What you need to do
The required answer is every line of the data containing the word "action".

Entries shown
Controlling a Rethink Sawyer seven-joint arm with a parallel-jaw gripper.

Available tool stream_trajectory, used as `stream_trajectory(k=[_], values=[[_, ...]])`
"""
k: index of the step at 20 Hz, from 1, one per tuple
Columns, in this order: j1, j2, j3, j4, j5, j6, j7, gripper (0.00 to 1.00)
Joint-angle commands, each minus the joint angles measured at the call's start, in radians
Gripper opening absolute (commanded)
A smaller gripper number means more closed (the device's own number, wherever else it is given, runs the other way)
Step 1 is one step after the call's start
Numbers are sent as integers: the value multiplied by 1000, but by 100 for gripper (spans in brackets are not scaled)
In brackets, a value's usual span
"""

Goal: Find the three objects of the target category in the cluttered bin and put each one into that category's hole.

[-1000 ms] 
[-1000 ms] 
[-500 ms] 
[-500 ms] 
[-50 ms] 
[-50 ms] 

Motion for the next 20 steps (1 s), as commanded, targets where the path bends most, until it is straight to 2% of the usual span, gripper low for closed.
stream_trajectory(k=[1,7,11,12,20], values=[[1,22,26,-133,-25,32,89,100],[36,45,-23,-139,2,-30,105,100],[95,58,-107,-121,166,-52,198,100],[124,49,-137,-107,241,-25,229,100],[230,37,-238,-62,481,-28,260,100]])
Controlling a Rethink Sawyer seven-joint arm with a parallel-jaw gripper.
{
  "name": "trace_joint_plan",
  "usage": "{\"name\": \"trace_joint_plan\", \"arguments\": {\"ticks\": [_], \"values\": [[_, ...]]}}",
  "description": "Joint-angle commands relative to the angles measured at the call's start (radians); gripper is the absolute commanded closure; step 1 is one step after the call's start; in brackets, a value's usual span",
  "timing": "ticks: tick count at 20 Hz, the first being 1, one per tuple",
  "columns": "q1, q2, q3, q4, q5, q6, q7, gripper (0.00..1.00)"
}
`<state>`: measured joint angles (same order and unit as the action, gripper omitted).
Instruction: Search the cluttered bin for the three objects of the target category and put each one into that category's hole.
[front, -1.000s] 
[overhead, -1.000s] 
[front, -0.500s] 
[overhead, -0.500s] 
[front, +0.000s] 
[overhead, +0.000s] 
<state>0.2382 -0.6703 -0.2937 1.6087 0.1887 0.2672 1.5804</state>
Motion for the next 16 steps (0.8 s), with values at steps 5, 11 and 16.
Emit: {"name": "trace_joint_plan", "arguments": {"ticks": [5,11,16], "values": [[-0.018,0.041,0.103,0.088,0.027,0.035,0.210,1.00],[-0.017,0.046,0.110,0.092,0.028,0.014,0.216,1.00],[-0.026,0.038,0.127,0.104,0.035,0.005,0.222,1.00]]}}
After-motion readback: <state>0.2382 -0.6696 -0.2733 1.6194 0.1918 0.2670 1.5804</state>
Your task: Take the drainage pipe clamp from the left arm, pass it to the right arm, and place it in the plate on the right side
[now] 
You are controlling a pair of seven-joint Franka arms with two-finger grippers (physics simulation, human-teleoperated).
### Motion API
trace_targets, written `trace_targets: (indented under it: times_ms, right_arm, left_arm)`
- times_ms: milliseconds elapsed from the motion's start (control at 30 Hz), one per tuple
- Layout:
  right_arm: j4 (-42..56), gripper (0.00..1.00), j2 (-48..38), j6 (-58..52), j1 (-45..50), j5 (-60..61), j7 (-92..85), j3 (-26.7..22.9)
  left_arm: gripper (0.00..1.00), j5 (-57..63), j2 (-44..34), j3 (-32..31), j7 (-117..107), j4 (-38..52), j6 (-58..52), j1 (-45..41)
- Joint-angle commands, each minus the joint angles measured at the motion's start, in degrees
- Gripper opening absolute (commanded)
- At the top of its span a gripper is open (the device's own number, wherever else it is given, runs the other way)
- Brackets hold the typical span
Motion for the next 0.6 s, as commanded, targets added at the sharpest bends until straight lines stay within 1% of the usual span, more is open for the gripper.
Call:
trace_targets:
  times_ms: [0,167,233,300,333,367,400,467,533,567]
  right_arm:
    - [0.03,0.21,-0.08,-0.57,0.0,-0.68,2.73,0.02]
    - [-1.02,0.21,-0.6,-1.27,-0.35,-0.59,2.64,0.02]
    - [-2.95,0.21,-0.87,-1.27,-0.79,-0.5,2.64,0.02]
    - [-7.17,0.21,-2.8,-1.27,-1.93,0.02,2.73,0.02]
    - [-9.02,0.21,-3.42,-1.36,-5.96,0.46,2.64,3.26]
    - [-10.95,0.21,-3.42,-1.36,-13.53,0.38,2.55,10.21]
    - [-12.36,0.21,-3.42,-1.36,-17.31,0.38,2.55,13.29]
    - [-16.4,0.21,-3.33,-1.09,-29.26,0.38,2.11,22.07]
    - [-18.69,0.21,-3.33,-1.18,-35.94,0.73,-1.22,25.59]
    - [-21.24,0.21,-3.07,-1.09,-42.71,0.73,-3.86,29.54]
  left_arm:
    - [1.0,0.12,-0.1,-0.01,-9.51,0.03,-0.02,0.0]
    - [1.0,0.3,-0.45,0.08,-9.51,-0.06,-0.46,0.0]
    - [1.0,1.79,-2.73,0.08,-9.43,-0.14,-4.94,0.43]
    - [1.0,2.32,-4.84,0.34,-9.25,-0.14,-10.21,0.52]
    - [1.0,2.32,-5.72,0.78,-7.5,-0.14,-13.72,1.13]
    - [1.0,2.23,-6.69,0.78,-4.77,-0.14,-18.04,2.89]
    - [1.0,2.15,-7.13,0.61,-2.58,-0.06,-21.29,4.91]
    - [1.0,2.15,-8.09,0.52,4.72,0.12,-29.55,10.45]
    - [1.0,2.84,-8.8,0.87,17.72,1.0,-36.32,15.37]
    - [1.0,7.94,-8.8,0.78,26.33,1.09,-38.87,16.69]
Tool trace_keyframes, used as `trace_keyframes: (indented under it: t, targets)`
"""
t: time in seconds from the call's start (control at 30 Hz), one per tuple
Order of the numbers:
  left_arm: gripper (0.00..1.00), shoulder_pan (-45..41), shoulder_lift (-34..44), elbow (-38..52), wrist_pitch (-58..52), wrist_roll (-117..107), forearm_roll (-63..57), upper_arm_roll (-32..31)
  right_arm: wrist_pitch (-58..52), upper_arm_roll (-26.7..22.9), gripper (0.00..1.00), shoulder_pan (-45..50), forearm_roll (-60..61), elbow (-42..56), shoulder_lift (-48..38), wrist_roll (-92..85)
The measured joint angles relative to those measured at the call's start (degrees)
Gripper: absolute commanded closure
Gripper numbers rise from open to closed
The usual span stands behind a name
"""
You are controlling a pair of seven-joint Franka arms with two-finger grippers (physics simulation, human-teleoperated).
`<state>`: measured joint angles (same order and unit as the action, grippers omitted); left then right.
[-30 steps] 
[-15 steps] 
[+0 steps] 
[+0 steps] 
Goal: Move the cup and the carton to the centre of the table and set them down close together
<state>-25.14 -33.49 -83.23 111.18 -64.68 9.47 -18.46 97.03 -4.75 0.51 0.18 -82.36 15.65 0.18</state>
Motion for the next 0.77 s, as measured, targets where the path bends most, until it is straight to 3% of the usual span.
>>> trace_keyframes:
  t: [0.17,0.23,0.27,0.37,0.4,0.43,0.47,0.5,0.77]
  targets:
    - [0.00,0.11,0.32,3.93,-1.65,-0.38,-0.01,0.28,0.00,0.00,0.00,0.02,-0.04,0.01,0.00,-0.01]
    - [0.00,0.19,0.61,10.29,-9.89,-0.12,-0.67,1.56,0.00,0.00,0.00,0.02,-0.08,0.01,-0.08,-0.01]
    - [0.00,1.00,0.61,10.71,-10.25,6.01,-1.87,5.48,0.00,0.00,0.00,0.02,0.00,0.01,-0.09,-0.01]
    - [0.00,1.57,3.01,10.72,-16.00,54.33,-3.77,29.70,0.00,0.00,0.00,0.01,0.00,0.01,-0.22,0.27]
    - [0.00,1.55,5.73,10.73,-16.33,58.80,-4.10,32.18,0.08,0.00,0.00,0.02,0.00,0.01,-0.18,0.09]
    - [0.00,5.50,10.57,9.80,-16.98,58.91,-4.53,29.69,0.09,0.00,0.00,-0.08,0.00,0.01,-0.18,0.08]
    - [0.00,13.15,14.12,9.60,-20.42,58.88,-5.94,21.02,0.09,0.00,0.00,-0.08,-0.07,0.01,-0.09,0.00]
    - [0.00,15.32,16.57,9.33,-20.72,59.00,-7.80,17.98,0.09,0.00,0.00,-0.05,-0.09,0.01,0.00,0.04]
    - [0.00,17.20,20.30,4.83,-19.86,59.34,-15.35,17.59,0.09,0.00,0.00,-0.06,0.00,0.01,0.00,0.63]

Answer for the task
`<state>`: measured joint angles (same order and unit as the action, gripper omitted).
`<state>`: measured joint angles (same order and unit as the action, grippers omitted); left then right.

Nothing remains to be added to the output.